18 Mayıs 2012

İstiklal Savaşı gazileri

-19 Mayıs 1919’da belirlendi parolaları; ‘’Ya İstiklal, Ya Ölüm!’’
-19 Mayıs’tan Cumhuriyet’e uzanan sürecin unutulmaz kuşağının
canları pahasına kurdukları Türkiye 100. yılına gidiyor
-Binlerceydiler, önce onlara düştü sayıları, sonra birlere ve
o kuşağın son iki temsilcisi 2008 yılında yaşama veda etti
-1998 yılından mesajları kaldı bugüne, bir yerlerde
saklanmış madalyaları, birkaç görüntü, fotoğraf belki
-Torunları onbinlerdi onların, aynı parolaya sahip çıkan;
19 Mayıs 1919’un kararlılığıyla 29 Ekim 2023’e koşan

Yıl 1919: Anadolu topraklarında işgal güçleri. 19 Mayıs'ta Samsun'a ulaşan Mustafa Kemal ve arkadaşları belirledi parolayı: ''Türk'ün onuru, kendine güveni ve yetenekleri çok yüksek ve büyüktür. Böyle bir ulus, tutsak yaşamaktansa yok olsun daha iyi olur. Öyleyse ya bağımsızlık ya ölüm! İşte gerçek kurtuluşu isteyenlerin parolası bu olacaktır.''
Onbinler savundu bu parolayı. Erzurum’da, Kars'ta, Gaziantep'te, Sakarya'da, Dumlupınar'da, İnönü'de, Büyük Taarruz'da ve İzmir'de onbinler... Doğuda, Batıda, Güneyde, Kuzeyde yurdun dört yanındaydı onlar. Bağımsızlık uğruna düştüler toprağa onlar, Cumhuriyet'e giden yolu canları pahasına açtılar.
Onlar, İstiklal Savaşı gazileri... Yüzlerceydiler. Zamanla yaşlandılar, çoğu silah arkadaşlarıyla buluştu.
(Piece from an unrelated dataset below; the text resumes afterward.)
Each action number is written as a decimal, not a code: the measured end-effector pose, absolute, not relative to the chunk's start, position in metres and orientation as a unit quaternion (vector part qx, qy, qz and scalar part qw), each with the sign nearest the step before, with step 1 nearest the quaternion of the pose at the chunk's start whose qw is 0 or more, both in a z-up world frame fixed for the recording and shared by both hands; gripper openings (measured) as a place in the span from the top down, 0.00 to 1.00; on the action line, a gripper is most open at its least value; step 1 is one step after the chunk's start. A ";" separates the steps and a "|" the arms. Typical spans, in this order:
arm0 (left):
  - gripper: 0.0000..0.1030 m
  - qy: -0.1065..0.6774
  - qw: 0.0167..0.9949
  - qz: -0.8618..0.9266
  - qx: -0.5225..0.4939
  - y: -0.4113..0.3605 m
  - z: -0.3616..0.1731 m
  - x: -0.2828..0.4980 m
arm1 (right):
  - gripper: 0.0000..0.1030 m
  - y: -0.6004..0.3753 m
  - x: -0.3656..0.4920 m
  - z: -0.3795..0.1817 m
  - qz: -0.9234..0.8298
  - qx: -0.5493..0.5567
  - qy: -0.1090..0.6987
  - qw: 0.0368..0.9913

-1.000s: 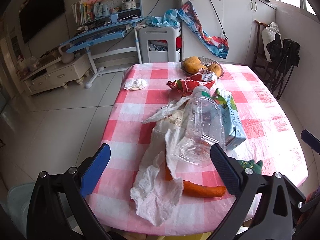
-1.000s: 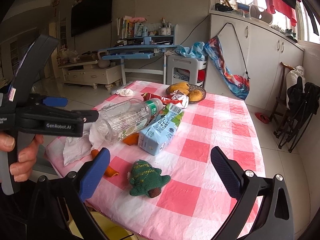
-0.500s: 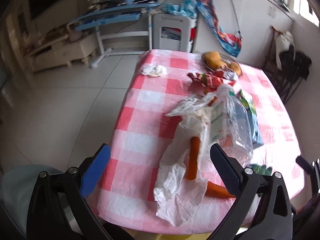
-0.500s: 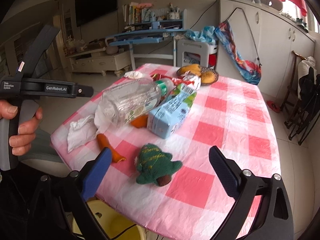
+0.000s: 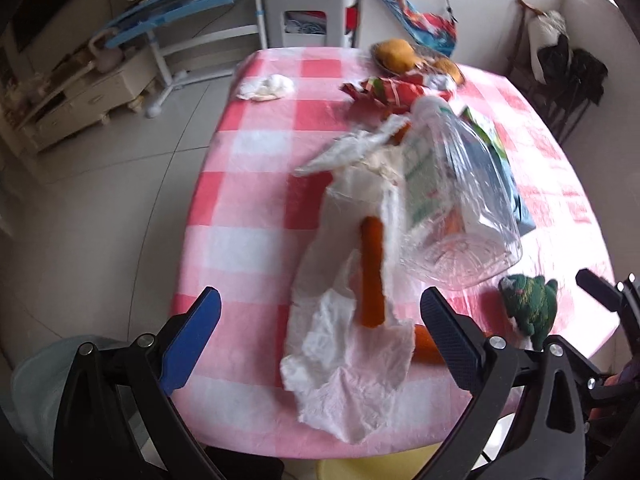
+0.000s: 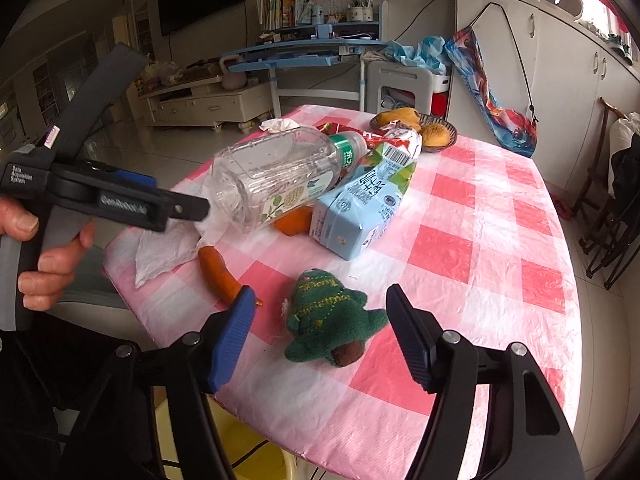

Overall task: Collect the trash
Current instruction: 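Close the left tool on the white tissue while the right tool grasps the green knitted tree, then carry the tissue and tree to the yellow bucket and open both tools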

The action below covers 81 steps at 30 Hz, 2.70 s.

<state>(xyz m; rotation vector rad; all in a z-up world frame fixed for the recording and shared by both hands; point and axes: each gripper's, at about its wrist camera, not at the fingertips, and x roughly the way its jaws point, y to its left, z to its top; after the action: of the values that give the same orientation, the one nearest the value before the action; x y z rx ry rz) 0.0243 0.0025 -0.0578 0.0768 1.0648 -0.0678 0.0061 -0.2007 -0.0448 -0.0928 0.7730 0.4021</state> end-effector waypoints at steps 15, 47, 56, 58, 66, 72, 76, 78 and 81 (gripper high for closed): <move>0.85 0.506 0.862 -0.025 0.020 0.002 -0.065 0.039 | 0.64 -0.201 0.014 -0.056 0.197 -0.034 0.399 0.895; 0.85 0.387 0.919 -0.050 -0.047 0.013 -0.002 0.005 | 0.76 -0.193 0.007 -0.067 0.212 -0.075 0.410 0.884; 0.85 0.374 0.924 -0.061 -0.046 0.015 0.004 -0.002 | 0.86 -0.207 -0.006 -0.029 0.322 -0.019 0.396 0.860; 0.85 0.370 0.926 -0.065 -0.038 0.012 0.005 -0.007 | 0.86 -0.197 -0.014 -0.028 0.365 -0.041 0.405 0.837; 0.85 0.379 0.924 -0.057 -0.011 0.009 0.002 -0.035 | 0.82 -0.144 -0.049 -0.057 0.464 -0.144 0.457 0.746; 0.85 0.414 0.909 -0.056 -0.004 0.008 -0.017 -0.067 | 0.53 -0.162 -0.030 -0.027 0.433 -0.093 0.412 0.796; 0.85 0.438 0.896 -0.074 0.005 -0.003 -0.031 -0.091 | 0.49 -0.173 -0.029 -0.012 0.406 -0.077 0.388 0.824; 0.85 0.459 0.884 -0.085 0.015 -0.013 -0.043 -0.107 | 0.46 -0.176 -0.028 -0.007 0.397 -0.075 0.379 0.832; 0.85 0.491 0.865 -0.098 0.040 -0.027 -0.065 -0.136 | 0.39 -0.182 -0.028 -0.001 0.384 -0.079 0.368 0.843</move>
<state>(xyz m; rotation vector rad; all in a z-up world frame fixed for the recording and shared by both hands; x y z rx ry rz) -0.1362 -0.0271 -0.0649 0.0844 1.0283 -0.2045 -0.0280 -0.1823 -0.0013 -0.1668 0.7779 0.8108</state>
Cumhuriyet’in 75. yıldönümünün kutlandığı 1998 yılında sadece 190 kişiydiler. On yıl sonra önce ikiye düştü sayıları. Bedenleri yaşlıydı ama yüreklerindeki heyecan dipdiri. Gözleri yıpranmıştı ama korkudan eser yoktu.
2 Nisan 2008’de Eskişehirli Yakup Satar hayata yumdu gözlerini, 110 yaşındaydı. Ardından, (resmi kayıtlara göre) hayattaki son İstiklal Savaşı gazisi Mustafa Şekip Birgöl veda etti yaşama.
Ve sayıları yine onbinlere ulaştı. Çanakkale’de, Erzurum’da, Kars’ta, Sakarya’da, Eskişehir’de, İzmir’de onbinler. Onlar 19 Mayıs 1919’un parolasıyla 29 Ekim 2023’e koşan. Onlar devraldı dedelerinden uygarlık savaşının bayrağını. Onlar taşıyacak Cumhuriyet’in 100. yılında ülkeyi zirveye. Ve onlar dedelerinin koyduğu hedefi de aşacaklar, onların koyduğu parolayla...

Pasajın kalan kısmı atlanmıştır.